20. The method for producing a polylactic acid-based resin molded article according to claim 17, wherein the polar group is a hydroxyl group, a glycidyl group, a carboxyl group, an amino group, a nitro group, a cyan group, or an isocyanate group. A method for producing a polylactic acid-based resin molded body, which is at least one group selected from the group described above.

2 1. The method for producing a polylactic acid-based resin molded article according to claim 17, wherein at least one low-molecular compound selected from a carboxylic acid amide and a carboxylic acid ester containing a polar group in the molecule. Is a process for producing a polylactic acid-based resin molded product, characterized in that it is ethylenebis-1-hydroxystearic acid amide.

2 2. The method for producing a polylactic acid resin molded article according to claim 17, wherein the polylactic acid resin contains 100 parts by mass or less of fibers with respect to 100 parts by mass of the polylactic acid resin. A method for producing a lactic acid resin molding.
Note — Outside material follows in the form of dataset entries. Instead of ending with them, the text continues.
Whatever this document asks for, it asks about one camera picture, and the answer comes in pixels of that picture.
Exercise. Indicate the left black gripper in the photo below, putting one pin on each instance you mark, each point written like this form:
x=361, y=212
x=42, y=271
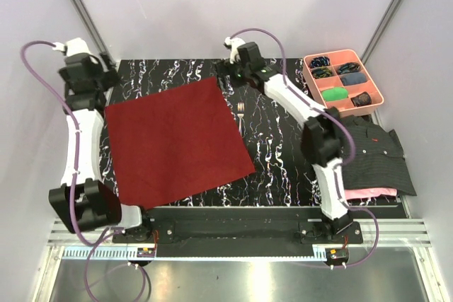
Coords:
x=111, y=77

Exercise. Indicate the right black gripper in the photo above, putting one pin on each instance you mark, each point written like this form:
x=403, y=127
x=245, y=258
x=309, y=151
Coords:
x=224, y=68

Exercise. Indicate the silver metal fork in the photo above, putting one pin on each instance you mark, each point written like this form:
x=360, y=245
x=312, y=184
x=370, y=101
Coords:
x=240, y=115

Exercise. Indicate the red cloth napkin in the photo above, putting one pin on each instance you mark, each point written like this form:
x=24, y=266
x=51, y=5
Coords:
x=174, y=144

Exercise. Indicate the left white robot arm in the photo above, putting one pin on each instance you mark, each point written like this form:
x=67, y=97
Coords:
x=82, y=201

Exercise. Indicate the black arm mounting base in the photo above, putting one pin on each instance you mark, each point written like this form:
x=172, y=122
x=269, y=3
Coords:
x=169, y=225

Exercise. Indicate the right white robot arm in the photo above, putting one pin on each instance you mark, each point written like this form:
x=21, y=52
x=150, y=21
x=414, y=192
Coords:
x=321, y=143

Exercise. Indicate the black marble pattern mat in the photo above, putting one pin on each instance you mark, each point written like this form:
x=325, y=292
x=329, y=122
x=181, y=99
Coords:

2 3. The method for producing a polylactic acid-based resin molded article according to claim 6, wherein the fiber is at least one fiber selected from the group comprising plant-derived fiber, synthetic organic fiber and inorganic fiber. A method for producing a polylactic acid-based resin molded product.

24. The method for producing a polylactic acid resin molded article according to claim 22, wherein the average fiber length of the fibers is 80 m to 3 mm after mixing with the polylactic acid resin. A method for producing a polylactic acid-based resin molding.